*Goal of the exercise*: Go line by line through the listing below and copy those that hold "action".

*Data extract*:
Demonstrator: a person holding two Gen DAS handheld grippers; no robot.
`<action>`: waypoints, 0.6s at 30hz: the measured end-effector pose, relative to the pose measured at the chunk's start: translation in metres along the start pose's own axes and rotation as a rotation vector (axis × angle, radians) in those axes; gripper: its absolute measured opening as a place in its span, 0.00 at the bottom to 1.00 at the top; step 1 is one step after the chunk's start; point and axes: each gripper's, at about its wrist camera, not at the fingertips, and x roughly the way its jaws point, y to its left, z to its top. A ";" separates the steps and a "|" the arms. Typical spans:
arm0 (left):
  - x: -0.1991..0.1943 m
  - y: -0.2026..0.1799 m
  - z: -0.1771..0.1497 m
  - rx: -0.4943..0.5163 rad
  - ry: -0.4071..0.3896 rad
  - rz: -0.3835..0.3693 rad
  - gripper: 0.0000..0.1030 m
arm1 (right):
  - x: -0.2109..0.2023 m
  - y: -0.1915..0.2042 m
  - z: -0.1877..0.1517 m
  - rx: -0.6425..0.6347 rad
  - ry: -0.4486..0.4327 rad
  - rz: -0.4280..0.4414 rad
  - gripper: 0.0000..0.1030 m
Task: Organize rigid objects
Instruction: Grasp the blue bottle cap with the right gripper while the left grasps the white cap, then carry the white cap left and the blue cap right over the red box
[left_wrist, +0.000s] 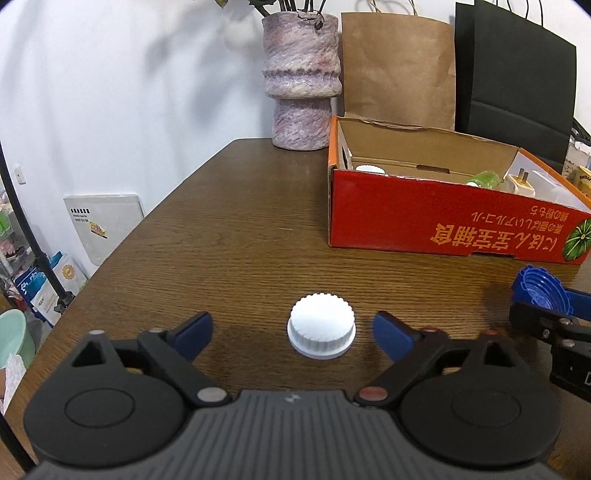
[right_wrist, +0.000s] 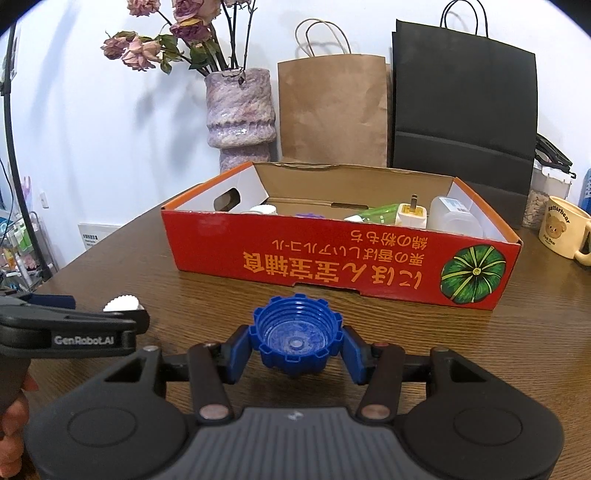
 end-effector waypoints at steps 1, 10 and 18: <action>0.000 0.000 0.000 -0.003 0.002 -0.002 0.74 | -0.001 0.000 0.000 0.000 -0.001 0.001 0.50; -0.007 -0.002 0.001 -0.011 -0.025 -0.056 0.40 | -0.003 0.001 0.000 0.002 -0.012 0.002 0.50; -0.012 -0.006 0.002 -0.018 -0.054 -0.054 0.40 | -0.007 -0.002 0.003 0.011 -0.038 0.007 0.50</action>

*Answer to this exercise*:
`<action>`: waypoints, 0.6s at 30hz: the measured end-effector pose, relative to the pose measured at the chunk's start: translation in metres along the start pose's own axes and rotation as a rotation vector (axis × angle, radians) in those axes; gripper: its absolute measured opening as a place in its span, 0.00 at the bottom to 1.00 at the top; step 1 is one step after the chunk's start; point and axes: each gripper's, at about its wrist camera, not at the fingertips, and x roughly the way its jaws point, y to its left, z to its top. A ";" separates the steps and a "|" the arms. Typical spans:
 end-effector waypoints at steps 1, 10 and 18: <action>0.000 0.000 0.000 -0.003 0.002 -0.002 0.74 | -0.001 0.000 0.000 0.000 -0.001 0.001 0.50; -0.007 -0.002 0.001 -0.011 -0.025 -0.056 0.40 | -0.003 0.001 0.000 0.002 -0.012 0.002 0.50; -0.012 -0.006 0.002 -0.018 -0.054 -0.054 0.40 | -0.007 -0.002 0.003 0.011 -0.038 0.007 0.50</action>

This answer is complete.